Your answer should consist of the lines in the data below that contain "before".
------
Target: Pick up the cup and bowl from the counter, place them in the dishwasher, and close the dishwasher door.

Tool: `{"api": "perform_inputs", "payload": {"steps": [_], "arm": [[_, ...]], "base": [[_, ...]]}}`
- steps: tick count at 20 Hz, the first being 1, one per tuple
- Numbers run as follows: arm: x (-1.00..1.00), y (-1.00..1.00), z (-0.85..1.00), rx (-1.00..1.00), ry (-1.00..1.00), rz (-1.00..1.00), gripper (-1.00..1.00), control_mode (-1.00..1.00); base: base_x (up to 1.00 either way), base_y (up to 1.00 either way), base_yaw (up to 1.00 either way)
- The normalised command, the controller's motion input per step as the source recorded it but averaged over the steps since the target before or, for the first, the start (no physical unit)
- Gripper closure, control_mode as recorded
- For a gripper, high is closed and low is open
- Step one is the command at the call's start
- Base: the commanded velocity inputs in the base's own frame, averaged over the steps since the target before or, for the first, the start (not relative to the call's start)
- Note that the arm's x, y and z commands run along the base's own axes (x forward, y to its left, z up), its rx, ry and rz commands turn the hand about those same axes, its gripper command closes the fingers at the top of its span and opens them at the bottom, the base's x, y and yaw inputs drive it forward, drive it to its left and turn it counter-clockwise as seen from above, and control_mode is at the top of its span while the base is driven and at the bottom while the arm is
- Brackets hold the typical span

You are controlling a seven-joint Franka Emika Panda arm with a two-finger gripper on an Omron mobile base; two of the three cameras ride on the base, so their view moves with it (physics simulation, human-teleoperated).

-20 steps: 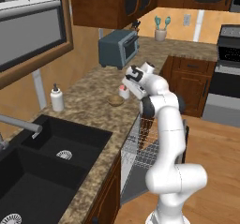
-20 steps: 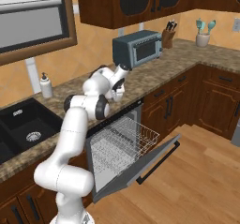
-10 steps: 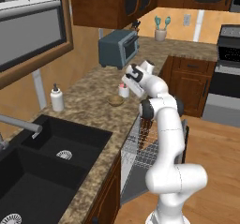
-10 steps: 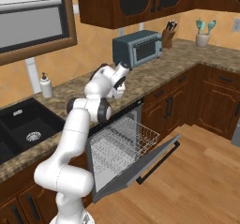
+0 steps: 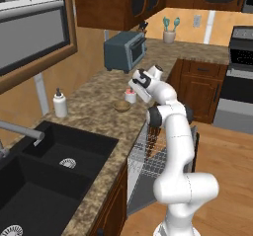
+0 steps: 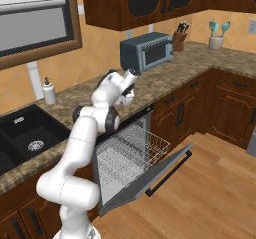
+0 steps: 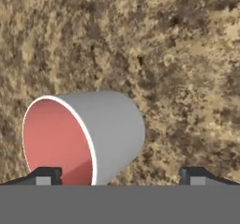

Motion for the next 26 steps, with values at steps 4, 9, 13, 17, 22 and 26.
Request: {"api": "perform_inputs", "payload": {"steps": [4, 9, 13, 17, 22, 26], "arm": [[0.41, 0.0, -0.22, 0.0, 0.0, 0.0, -1.0, -1.0], [0.06, 0.01, -0.18, 0.0, 0.0, 0.0, 1.0, -1.0], [-0.31, 0.07, -0.07, 0.0, 0.0, 0.0, 1.0, -1.0], [-0.88, 0.03, -0.08, 0.01, -0.03, 0.0, 1.0, -1.0], [-1.0, 0.0, 0.0, 0.06, -0.17, 0.02, 1.0, -1.0], [-1.0, -0.22, -0.03, 0.12, -0.21, 0.01, 1.0, -1.0]], "base": [[0.0, 0.0, 0.0], [0.0, 0.0, 0.0], [0.0, 0.0, 0.0], [0.0, 0.0, 0.0], [0.0, 0.0, 0.0], [0.0, 0.0, 0.0]]}}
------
- EXERCISE OUTPUT
- The normalised command, the controller's motion input per step as the source recorded it but averaged over the steps since the target before or, for the first, the start (no physical unit)
- Base: the commanded velocity inputs in the base's own frame, averaged over the steps since the target before or, for the first, the start (not relative to the call's start)

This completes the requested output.